(Collection entries)
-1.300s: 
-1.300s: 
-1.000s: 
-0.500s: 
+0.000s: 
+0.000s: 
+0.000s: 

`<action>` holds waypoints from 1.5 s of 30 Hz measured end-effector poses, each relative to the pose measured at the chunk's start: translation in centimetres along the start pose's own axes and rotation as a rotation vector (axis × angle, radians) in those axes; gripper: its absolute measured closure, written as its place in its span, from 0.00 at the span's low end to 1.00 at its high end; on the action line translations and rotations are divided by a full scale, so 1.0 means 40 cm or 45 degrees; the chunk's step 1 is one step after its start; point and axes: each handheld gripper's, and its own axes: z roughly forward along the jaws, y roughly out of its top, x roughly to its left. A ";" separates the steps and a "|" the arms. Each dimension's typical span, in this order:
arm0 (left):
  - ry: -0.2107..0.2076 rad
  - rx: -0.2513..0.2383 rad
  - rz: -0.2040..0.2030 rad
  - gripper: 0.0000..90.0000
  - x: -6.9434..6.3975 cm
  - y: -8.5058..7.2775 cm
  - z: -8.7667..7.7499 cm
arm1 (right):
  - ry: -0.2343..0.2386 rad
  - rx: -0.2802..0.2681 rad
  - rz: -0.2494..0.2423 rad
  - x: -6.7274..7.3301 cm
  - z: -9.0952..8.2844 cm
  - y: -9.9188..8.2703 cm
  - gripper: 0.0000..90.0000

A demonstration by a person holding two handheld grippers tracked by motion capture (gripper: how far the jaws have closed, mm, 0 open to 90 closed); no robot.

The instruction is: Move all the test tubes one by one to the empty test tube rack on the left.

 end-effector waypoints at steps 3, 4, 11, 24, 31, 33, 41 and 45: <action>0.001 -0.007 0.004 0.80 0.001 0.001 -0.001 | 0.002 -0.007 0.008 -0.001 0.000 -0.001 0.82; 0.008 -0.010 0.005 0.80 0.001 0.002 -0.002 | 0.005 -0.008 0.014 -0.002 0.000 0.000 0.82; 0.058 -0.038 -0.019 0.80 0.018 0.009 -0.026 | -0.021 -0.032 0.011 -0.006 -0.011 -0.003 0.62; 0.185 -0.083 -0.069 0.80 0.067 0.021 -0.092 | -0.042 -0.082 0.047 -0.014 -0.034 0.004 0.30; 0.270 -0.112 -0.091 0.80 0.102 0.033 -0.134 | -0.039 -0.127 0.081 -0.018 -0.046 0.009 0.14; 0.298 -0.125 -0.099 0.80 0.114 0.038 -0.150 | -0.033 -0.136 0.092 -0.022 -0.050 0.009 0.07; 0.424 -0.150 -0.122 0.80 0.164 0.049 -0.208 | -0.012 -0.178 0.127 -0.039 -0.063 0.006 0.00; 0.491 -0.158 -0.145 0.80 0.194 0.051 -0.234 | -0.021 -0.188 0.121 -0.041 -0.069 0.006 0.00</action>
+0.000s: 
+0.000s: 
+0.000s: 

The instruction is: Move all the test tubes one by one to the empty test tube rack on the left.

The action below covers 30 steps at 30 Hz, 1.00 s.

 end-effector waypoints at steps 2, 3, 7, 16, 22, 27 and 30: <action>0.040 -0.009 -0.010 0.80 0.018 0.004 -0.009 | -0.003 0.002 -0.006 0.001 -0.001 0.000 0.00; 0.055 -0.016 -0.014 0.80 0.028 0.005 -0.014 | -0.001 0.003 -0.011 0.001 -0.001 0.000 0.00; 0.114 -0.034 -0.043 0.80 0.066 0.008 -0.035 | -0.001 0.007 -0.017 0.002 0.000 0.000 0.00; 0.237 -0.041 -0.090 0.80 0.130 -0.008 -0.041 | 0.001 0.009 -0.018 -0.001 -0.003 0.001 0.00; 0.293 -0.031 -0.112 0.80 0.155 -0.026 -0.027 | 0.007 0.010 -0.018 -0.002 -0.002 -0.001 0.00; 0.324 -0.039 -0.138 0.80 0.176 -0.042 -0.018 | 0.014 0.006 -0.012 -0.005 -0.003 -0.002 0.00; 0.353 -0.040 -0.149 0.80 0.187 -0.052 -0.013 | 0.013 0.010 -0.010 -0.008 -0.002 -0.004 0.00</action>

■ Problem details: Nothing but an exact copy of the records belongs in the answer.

■ Task solution:
-1.300s: 
-1.300s: 
-1.000s: 
-0.500s: 
+0.000s: 
+0.000s: 
+0.000s: 

`<action>` holds waypoints from 1.5 s of 30 Hz measured end-effector poses, each relative to the pose measured at the chunk's start: translation in centimetres along the start pose's own axes and rotation as a rotation vector (axis × angle, radians) in those axes; gripper: its absolute measured closure, written as its place in its span, from 0.00 at the span's low end to 1.00 at its high end; on the action line translations and rotations are divided by a full scale, so 1.0 means 40 cm or 45 degrees; the chunk's step 1 is one step after its start; point and axes: each handheld gripper's, and its own axes: z roughly forward along the jaws, y roughly out of its top, x roughly to its left. A ";" separates the steps and a "|" the arms. Each dimension's typical span, in this order:
arm0 (left):
  - ry: -0.2107..0.2076 rad
  - rx: -0.2513..0.2383 rad
  - rz: -0.2040..0.2030 rad
  - gripper: 0.0000..90.0000
  - x: -6.9434..6.3975 cm
  - y: -8.5058..7.2775 cm
  - z: -8.7667..7.7499 cm
arm1 (right):
  - ry: -0.2343..0.2386 rad
  - rx: -0.2802..0.2681 rad
  - rz: -0.2494..0.2423 rad
  - x: -6.7274..7.3301 cm
  - z: -9.0952..8.2844 cm
  - y: -9.9188..8.2703 cm
  - gripper: 0.0000..90.0000

A demonstration by a person holding two handheld grippers tracked by motion capture (gripper: how far the jaws have closed, mm, 0 open to 90 closed); no robot.

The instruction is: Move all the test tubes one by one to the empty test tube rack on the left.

 end-effector waypoints at steps 3, 4, 11, 24, 31, 33, 41 and 45: <action>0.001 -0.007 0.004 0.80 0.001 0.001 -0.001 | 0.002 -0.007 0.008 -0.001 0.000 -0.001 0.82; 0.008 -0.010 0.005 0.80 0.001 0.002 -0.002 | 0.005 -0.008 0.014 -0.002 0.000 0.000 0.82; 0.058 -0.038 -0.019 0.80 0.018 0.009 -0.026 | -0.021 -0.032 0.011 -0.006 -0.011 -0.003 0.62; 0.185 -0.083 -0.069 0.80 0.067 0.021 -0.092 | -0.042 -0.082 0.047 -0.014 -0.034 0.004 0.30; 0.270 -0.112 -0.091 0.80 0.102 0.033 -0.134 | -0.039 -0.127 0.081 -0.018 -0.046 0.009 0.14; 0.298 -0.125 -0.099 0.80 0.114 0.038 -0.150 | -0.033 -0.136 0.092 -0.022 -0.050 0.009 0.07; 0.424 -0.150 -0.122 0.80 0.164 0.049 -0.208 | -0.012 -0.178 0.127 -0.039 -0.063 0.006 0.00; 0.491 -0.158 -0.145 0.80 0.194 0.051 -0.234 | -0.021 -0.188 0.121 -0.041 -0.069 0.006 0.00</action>
+0.000s: 
+0.000s: 
+0.000s: 

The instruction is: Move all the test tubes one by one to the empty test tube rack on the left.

The action below covers 30 steps at 30 Hz, 1.00 s.

 end-effector waypoints at steps 2, 3, 7, 16, 22, 27 and 30: <action>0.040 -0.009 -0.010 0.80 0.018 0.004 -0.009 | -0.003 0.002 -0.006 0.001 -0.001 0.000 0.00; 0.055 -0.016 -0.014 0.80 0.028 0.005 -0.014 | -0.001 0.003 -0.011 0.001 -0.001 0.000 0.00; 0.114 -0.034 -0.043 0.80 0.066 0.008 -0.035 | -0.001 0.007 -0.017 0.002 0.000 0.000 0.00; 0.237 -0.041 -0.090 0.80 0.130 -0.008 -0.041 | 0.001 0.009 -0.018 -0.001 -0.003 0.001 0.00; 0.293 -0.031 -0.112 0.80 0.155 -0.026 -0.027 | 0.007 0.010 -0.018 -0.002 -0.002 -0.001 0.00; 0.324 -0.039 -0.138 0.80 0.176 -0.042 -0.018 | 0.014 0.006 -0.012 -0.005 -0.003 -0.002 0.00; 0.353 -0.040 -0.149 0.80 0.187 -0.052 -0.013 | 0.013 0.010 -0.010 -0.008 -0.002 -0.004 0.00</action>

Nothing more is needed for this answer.